- Relator(a)
- Ministro Benedito Gonçalves
- Órgão julgador
- Primeira Turma
- Data do julgamento
- 06/12/2021
- Data de publicação
- 09/12/2021
STJ – Acórdão, Rel. Ministro Benedito Gonçalves, Primeira Turma, j. 06/12/2021, p. 09/12/2021
PROCESSUAL CIVIL E ADMINISTRATIVO. AGRAVO INTERNO NOS EMBARGOS DE DECLARAÇÃO NO RECURSO EM MANDADO DE SEGURANÇA. SERVIDOR PÚBLICO ESTADUAL. LICENÇA. DESLOCAMENTO DO CÔNJUGE. REQUISITO LEGAL NÃO ATENDIDO. AUSÊNCIA DE DIREITO LÍQUIDO E CERTO. 1. Tendo o recurso sido interposto contra decisão publicada na vigência do Código de Processo Civil de 2015, devem ser exigidos os requisitos de admissibilidade na forma nele previsto, conforme Enunciado Administrativo n. 3/2016/STJ. 2.Caso em que a recorrente, escrivã da polícia civil do Estado do Tocantins, objetiva a concessão de licença para acompanhamento de cônjuge (Defensor Público no Estado de Rondônia), por tempo indeterminado e sem remuneração, nos termos do artigo 71, § 1º, da Lei n. 3.461/2019 (Estatuto dos Servidores da Polícia Civil do Estado do Tocantins). 3. Segundo a jurisprudência desta Corte a licença para acompanhar cônjuge, sem vencimentos, constitui direito subjetivo assegurado ao servidor público, de sorte que, preenchidos os requisitos legais, não há falar em discricionariedade da Administração quanto à sua concessão.
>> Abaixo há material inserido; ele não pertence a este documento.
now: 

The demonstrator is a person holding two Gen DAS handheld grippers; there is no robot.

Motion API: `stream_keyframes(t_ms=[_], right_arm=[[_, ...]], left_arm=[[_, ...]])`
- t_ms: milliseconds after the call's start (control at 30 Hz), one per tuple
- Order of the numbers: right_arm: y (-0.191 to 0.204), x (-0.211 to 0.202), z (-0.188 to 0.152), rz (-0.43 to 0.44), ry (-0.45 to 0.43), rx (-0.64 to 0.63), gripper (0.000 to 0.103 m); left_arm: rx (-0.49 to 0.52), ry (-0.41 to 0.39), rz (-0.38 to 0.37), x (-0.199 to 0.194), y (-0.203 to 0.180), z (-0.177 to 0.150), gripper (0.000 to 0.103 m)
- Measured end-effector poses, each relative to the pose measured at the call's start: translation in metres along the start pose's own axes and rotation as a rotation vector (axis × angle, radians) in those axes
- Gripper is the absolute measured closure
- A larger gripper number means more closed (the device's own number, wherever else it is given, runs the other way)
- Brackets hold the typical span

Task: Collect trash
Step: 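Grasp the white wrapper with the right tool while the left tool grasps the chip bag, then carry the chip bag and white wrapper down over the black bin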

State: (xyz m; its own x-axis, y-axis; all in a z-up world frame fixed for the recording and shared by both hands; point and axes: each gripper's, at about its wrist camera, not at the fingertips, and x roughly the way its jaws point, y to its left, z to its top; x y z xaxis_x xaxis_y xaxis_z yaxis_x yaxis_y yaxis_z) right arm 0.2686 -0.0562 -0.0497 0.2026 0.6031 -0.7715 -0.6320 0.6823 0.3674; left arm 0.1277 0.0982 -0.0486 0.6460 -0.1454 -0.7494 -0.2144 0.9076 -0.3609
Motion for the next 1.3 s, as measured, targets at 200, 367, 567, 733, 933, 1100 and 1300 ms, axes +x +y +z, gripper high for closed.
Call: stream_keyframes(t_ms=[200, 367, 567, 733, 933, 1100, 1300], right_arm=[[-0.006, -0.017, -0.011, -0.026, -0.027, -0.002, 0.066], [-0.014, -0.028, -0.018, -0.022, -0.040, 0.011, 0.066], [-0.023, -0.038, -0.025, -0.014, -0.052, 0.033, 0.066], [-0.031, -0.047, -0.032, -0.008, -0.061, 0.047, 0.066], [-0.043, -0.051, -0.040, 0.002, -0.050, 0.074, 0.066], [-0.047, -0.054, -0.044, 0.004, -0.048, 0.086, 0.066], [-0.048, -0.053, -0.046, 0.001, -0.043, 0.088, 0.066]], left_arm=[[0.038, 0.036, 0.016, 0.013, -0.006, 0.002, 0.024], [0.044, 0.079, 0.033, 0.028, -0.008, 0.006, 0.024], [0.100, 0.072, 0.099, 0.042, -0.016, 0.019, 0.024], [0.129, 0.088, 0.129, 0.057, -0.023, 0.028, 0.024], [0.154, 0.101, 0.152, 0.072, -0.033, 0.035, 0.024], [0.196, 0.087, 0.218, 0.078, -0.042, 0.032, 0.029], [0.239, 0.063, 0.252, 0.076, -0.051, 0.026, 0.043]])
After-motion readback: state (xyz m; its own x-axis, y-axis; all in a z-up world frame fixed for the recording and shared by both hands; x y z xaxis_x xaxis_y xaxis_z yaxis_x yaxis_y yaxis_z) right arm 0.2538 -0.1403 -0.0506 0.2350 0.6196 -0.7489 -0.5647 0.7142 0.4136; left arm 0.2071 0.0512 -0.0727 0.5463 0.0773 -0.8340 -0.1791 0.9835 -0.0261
Precedentes. 4. O artigo 71, § 1º, da Lei n. 3.461/2019 (Estatuto dos Servidores da Polícia Civil do Estado do Tocantins) possui idêntica redação ao artigo 84, § 1º, da Lei 8.112/1990 (Estatuto dos Servidores Públicos da União) e apresenta, como requisito primordial para a concessão da licença para acompanhamento de cônjuge, o deslocamento para outro ponto do território nacional ou exterior. 5. Referido requisito, contudo, não foi atendido no caso concreto pois, evidenciado nos autos não ter havido o deslocamento exigido pela legislação de regência, porquanto no momento em que a servidora recorrente passou a exercer o cargo de Escrivã de Polícia Civil do Estado do Tocantins, em setembro de 2017, seu cônjuge já exercia o cargo de Defensor Público no Estado de Rondônia desde o ano de 2015. 6. Agravo interno não provido. (AgInt nos EDcl no RMS n. 66.248/TO, relator Ministro Benedito Gonçalves, Primeira Turma, julgado em 6/12/2021, DJe de 9/12/2021.)